• _WHAT YOU NEED TO DO_:
Using only the entries below, copy exactly the lines that begin at the one with "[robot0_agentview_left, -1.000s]" and end at the one with "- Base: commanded", both included. Drop the pictures.

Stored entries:
___
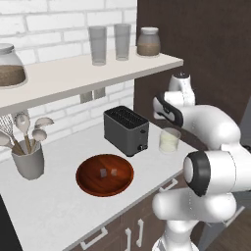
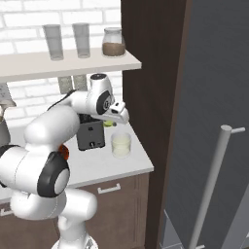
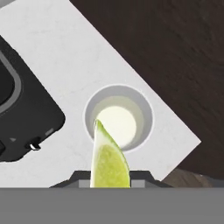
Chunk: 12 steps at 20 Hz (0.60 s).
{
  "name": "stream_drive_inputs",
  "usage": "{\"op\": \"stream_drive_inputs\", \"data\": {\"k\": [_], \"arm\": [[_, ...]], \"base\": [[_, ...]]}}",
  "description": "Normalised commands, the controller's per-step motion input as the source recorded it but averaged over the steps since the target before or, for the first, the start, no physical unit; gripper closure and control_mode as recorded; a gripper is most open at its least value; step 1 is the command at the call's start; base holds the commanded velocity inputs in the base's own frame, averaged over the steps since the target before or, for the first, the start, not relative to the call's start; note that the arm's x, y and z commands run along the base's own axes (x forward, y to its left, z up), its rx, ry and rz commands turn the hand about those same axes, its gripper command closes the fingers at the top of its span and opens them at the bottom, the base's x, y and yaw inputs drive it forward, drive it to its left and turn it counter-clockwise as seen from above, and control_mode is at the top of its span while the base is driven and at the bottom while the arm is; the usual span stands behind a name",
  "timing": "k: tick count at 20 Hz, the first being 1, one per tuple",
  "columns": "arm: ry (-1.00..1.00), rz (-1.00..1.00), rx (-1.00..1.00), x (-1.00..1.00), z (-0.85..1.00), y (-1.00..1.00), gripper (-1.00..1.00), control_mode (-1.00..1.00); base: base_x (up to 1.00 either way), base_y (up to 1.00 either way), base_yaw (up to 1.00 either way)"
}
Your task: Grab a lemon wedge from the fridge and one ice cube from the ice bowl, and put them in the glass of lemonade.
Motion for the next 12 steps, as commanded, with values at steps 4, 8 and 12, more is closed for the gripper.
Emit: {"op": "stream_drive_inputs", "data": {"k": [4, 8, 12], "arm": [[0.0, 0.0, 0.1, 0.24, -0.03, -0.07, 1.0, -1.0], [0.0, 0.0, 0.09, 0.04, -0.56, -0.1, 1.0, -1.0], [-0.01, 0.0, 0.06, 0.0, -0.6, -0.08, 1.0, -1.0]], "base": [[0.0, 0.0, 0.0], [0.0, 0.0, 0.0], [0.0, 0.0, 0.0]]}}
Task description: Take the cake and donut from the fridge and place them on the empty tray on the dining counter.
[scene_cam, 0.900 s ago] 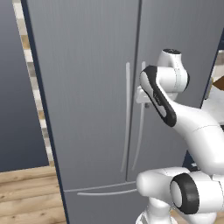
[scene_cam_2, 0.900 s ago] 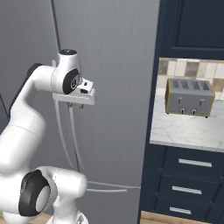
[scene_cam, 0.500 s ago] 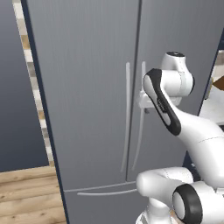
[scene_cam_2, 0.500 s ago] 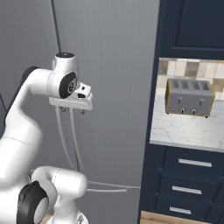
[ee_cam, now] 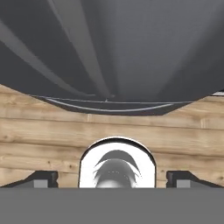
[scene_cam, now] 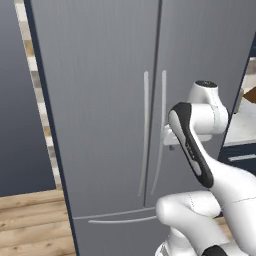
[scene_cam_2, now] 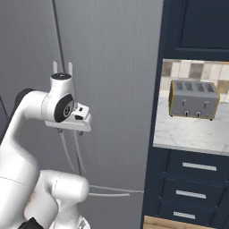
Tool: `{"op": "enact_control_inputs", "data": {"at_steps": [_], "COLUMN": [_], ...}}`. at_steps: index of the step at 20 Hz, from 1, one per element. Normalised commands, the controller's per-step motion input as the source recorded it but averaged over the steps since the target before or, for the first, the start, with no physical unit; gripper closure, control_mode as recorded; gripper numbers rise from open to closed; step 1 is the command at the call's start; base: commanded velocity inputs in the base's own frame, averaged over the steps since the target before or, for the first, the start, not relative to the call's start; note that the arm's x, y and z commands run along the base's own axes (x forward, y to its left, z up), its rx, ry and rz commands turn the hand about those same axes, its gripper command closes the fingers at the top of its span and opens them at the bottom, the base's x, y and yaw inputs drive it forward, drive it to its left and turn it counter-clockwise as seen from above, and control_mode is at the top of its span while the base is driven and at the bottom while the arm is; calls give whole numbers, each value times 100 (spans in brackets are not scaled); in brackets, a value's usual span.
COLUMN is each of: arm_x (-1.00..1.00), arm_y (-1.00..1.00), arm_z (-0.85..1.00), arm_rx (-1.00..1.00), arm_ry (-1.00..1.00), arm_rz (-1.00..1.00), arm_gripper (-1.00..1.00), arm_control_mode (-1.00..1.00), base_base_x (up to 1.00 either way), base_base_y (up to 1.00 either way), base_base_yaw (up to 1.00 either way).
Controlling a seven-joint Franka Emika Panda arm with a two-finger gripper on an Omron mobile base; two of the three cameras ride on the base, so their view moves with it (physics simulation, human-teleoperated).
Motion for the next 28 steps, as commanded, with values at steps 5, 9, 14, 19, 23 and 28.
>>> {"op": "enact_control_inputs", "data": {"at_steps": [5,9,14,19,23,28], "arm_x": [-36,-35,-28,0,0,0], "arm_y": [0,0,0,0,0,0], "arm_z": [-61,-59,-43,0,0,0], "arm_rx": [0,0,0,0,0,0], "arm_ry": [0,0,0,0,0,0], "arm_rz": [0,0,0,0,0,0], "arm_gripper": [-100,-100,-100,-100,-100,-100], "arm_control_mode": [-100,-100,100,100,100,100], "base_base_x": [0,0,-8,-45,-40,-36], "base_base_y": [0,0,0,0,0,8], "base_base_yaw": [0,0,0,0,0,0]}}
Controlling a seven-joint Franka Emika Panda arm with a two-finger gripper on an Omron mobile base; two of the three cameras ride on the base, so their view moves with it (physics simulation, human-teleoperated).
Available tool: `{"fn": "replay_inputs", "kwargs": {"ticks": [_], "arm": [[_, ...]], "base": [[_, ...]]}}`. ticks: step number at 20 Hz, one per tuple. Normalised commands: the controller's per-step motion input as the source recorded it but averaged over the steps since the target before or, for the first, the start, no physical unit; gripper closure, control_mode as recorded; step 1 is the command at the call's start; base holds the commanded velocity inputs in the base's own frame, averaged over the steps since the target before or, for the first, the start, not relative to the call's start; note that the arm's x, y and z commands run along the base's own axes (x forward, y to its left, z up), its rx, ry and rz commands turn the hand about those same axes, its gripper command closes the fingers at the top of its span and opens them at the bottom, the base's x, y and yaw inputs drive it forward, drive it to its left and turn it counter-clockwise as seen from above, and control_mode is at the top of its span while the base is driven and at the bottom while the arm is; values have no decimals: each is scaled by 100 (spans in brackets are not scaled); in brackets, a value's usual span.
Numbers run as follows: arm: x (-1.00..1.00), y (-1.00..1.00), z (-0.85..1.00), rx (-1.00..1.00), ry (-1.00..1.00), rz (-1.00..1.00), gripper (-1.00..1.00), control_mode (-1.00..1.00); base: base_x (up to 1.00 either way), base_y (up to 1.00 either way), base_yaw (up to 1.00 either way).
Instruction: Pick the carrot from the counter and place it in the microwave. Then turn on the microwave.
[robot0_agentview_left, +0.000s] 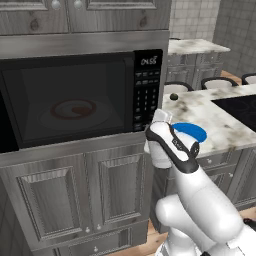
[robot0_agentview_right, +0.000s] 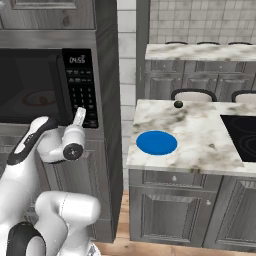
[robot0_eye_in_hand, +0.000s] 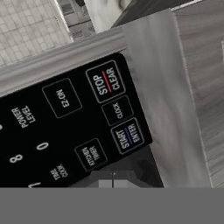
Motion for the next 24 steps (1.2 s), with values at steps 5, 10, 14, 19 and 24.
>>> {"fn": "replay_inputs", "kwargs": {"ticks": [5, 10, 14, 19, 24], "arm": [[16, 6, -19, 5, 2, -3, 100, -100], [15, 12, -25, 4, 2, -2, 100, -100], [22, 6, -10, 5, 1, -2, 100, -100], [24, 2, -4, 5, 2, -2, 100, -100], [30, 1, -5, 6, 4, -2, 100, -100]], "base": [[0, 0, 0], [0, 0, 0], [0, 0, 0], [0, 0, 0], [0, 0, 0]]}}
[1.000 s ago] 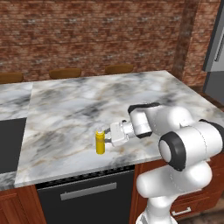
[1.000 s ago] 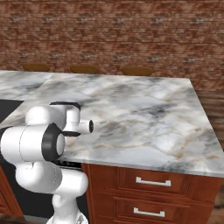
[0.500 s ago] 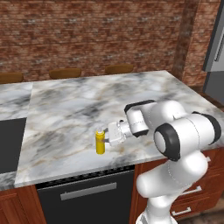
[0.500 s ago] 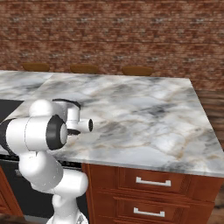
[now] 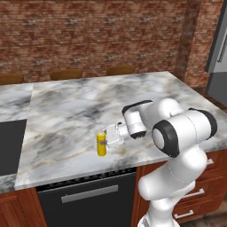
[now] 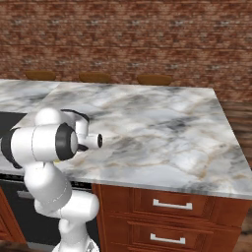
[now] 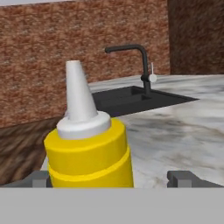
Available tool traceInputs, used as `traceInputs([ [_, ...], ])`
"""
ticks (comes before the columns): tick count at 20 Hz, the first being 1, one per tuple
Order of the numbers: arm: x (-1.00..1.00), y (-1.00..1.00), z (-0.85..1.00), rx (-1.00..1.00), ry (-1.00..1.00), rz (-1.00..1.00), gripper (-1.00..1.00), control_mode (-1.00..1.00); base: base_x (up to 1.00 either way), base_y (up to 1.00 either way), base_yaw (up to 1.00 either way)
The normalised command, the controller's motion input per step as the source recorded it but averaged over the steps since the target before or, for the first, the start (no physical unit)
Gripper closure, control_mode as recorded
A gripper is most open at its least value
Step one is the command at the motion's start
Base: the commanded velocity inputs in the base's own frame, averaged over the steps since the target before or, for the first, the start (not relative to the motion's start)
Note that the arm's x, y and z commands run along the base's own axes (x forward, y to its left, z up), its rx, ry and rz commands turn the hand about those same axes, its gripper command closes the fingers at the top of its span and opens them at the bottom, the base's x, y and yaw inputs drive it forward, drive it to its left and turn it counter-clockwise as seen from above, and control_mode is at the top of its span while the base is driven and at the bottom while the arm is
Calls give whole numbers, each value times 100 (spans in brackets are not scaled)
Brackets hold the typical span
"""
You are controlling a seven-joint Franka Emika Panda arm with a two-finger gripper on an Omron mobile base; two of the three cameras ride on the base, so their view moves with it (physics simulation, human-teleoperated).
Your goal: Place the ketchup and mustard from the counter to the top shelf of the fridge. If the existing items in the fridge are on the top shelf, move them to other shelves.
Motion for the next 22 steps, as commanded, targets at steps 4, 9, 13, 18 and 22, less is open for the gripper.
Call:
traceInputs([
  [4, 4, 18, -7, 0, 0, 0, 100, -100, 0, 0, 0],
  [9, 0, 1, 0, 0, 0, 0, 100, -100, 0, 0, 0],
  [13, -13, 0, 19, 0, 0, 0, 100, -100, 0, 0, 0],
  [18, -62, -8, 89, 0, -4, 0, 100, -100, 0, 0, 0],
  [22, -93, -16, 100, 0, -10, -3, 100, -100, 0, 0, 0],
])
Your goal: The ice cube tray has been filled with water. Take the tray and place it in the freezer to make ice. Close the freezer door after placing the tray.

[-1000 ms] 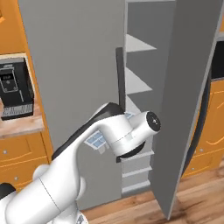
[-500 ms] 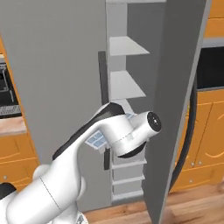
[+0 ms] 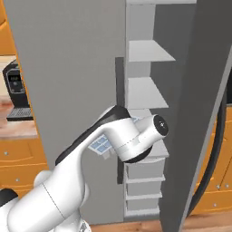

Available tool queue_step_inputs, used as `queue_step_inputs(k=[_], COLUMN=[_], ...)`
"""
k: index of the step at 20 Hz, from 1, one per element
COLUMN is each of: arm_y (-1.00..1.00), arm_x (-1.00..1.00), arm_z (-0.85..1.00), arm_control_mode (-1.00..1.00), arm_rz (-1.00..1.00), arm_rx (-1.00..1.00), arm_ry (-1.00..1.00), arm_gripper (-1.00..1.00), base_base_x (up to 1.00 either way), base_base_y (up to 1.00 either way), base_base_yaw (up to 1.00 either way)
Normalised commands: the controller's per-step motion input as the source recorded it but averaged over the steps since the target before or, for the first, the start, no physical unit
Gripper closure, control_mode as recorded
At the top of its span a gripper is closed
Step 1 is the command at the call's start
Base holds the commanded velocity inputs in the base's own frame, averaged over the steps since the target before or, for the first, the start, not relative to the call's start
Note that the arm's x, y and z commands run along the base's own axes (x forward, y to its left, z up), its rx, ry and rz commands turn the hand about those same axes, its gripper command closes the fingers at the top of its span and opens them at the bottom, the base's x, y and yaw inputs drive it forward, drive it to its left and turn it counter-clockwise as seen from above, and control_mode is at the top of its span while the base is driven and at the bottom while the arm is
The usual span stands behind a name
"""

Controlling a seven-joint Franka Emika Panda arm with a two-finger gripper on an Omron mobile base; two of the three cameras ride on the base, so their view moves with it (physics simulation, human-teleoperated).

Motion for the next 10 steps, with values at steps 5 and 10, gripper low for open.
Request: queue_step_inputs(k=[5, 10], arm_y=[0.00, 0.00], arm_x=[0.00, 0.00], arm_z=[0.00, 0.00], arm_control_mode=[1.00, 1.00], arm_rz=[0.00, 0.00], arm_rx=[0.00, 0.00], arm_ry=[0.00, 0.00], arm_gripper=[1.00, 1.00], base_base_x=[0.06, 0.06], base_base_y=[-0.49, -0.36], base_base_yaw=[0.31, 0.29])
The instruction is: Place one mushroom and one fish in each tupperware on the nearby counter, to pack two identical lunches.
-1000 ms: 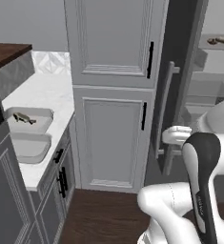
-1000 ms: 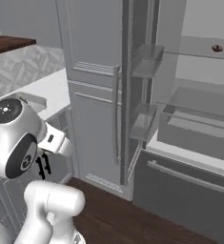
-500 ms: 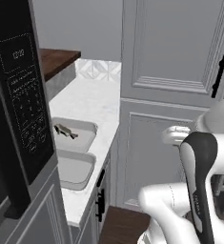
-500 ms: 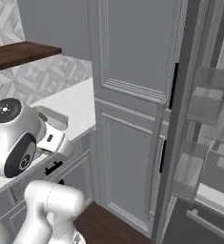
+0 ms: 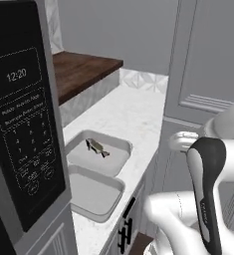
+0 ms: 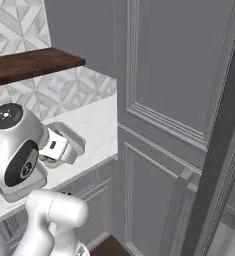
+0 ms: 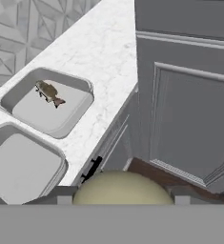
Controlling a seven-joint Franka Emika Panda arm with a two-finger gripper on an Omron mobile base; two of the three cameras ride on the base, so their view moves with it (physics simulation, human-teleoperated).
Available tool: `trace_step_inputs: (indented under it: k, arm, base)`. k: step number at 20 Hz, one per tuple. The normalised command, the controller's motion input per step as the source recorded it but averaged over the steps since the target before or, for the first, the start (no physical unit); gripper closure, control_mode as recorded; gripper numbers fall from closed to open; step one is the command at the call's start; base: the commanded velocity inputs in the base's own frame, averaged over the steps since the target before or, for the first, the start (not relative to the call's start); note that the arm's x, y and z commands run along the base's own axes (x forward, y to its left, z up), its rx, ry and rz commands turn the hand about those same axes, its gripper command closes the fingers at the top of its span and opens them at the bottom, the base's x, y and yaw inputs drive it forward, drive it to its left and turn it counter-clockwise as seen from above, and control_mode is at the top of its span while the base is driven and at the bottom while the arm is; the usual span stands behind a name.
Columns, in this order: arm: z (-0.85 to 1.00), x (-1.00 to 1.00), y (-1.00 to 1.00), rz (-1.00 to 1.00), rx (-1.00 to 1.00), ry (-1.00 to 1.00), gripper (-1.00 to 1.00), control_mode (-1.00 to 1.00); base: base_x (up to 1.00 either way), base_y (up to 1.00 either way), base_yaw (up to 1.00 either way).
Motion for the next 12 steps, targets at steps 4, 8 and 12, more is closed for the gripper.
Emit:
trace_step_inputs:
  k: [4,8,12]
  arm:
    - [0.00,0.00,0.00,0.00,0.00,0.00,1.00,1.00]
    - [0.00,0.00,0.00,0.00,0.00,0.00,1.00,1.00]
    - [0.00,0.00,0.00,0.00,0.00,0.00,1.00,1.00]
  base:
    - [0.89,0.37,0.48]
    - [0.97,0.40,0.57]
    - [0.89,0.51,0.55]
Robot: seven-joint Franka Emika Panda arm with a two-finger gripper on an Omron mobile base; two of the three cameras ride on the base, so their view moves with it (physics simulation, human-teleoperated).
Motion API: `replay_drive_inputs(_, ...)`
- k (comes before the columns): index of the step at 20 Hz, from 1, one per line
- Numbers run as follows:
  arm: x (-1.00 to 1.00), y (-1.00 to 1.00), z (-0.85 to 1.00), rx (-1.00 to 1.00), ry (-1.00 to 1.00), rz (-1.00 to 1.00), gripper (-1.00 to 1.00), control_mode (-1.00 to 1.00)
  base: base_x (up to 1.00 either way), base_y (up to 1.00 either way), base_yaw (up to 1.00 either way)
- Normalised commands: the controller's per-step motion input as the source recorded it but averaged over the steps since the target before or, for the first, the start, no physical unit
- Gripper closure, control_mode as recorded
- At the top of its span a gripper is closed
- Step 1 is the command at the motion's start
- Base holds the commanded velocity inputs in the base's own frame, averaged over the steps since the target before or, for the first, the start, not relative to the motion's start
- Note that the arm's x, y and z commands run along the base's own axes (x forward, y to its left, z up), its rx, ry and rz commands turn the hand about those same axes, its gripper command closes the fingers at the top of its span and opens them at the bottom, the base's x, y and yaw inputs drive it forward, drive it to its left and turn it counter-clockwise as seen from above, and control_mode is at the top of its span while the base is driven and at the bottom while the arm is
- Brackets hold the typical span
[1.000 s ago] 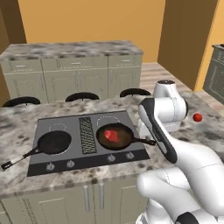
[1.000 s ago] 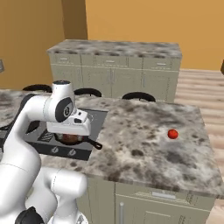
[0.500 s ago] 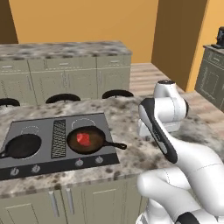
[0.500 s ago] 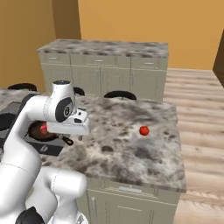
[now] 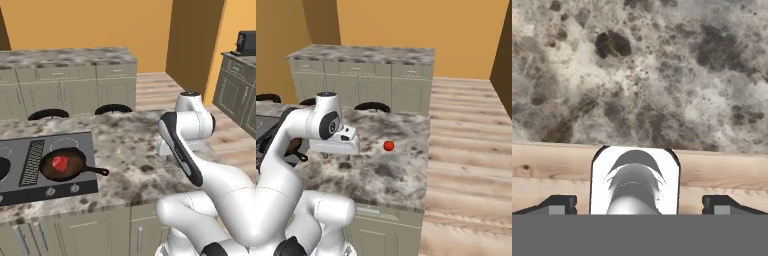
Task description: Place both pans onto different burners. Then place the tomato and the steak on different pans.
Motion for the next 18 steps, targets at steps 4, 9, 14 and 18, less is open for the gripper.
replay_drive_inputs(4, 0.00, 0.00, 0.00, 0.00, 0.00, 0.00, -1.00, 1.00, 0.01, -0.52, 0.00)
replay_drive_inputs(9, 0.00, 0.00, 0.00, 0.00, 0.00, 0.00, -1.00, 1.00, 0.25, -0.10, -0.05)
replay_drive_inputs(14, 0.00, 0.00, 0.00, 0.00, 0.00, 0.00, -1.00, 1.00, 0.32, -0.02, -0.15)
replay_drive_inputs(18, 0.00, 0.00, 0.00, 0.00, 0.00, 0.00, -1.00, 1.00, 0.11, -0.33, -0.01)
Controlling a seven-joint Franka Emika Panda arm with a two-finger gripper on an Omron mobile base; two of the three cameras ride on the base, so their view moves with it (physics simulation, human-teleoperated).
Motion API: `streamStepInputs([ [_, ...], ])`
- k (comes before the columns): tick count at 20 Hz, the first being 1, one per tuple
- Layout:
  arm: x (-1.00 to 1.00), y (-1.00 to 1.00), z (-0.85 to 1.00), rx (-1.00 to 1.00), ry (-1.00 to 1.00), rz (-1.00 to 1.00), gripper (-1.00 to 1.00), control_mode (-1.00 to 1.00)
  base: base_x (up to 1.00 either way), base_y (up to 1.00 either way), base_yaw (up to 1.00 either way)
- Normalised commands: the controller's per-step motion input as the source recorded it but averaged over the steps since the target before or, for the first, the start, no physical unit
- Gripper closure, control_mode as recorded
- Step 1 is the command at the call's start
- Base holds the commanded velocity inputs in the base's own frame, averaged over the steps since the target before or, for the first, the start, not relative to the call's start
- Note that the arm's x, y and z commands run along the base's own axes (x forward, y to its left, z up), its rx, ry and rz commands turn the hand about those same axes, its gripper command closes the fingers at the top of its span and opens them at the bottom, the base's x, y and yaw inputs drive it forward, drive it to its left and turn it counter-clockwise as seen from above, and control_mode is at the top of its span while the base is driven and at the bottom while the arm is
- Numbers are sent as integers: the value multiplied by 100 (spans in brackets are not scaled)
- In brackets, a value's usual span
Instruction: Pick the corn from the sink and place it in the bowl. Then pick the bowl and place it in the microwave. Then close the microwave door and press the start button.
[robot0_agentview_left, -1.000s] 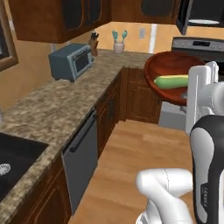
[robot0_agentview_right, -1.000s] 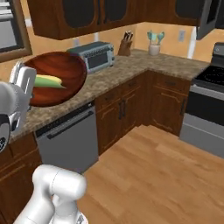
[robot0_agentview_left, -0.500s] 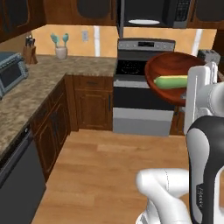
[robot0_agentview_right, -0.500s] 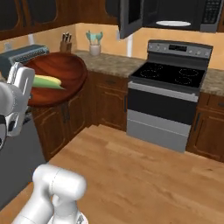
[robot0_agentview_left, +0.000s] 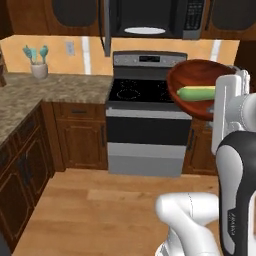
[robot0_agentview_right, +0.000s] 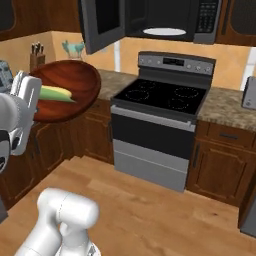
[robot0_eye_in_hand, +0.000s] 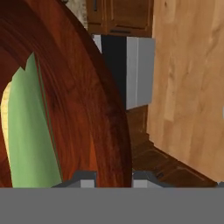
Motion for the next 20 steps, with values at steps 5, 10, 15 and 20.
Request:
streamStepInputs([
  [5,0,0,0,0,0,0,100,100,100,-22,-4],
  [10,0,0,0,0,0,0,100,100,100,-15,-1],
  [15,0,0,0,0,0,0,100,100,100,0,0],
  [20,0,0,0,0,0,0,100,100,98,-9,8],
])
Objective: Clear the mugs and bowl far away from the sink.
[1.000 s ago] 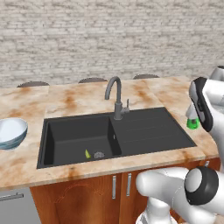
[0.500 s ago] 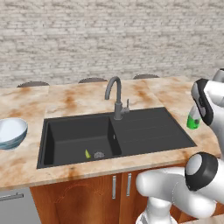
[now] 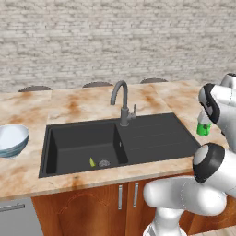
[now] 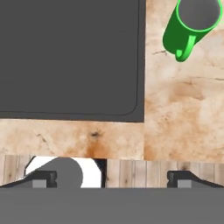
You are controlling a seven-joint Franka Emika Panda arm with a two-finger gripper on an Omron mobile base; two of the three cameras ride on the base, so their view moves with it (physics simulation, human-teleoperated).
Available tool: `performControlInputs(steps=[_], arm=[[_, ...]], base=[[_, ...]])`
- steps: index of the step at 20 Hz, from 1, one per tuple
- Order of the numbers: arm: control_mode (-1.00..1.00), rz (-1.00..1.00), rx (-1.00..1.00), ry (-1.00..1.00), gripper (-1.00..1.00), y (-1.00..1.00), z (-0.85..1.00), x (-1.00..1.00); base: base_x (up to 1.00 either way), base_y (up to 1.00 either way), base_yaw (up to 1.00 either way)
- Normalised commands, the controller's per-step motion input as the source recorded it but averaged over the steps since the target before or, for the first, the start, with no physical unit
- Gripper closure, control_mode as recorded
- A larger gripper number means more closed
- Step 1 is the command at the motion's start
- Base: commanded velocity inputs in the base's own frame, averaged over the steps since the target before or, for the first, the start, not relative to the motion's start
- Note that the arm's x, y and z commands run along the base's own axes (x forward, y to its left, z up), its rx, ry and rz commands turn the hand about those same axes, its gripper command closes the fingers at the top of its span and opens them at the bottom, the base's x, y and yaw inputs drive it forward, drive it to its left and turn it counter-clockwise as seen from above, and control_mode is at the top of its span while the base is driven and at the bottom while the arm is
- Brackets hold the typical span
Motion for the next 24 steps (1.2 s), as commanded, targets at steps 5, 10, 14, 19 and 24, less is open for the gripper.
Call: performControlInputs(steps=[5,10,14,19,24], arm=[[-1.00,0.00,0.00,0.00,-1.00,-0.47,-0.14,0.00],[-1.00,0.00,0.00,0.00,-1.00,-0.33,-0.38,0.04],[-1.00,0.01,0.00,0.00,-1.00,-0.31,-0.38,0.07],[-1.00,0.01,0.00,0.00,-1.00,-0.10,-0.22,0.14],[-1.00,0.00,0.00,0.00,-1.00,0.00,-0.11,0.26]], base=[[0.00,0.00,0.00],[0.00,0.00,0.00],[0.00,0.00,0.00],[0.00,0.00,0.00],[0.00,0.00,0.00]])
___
• _ANSWER SPACE_:
[robot0_agentview_left, -1.000s] 
[robot0_agentview_right, -1.000s] 
[robot0_agentview_left, -0.500s] 
[robot0_agentview_right, -0.500s] 
[robot0_agentview_left, +0.000s] 
[robot0_agentview_right, +0.000s] 
[robot0_eye_in_hand, +0.000s] 
Motion for the next 20 steps, with values at steps 5, 10, 15 and 20.
Request:
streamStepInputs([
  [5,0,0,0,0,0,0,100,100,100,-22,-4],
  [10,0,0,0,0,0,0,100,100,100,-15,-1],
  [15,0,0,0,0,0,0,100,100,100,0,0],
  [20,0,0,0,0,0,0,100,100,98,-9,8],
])
Objective: Clear the mugs and bowl far away from the sink.
[1.000 s ago] 
[0.500 s ago] 
[now] 
[now] 
You are controlling a seven-joint Franka Emika Panda arm with a two-finger gripper on an Omron mobile base; two of the three cameras ride on the base, so their view moves with it (physics simulation, human-teleoperated).
Available tool: `performControlInputs(steps=[_], arm=[[_, ...]], base=[[_, ...]])`
- steps: index of the step at 20 Hz, from 1, one per tuple
- Order of the numbers: arm: control_mode (-1.00..1.00), rz (-1.00..1.00), rx (-1.00..1.00), ry (-1.00..1.00), gripper (-1.00..1.00), y (-1.00..1.00), z (-0.85..1.00), x (-1.00..1.00); base: base_x (up to 1.00 either way), base_y (up to 1.00 either way), base_yaw (up to 1.00 either way)
- Normalised commands, the controller's per-step motion input as the source recorded it but averaged over the steps since the target before or, for the first, the start, with no physical unit
- Gripper closure, control_mode as recorded
- A larger gripper number means more closed
- Step 1 is the command at the motion's start
- Base: commanded velocity inputs in the base's own frame, averaged over the steps since the target before or, for the first, the start, not relative to the motion's start

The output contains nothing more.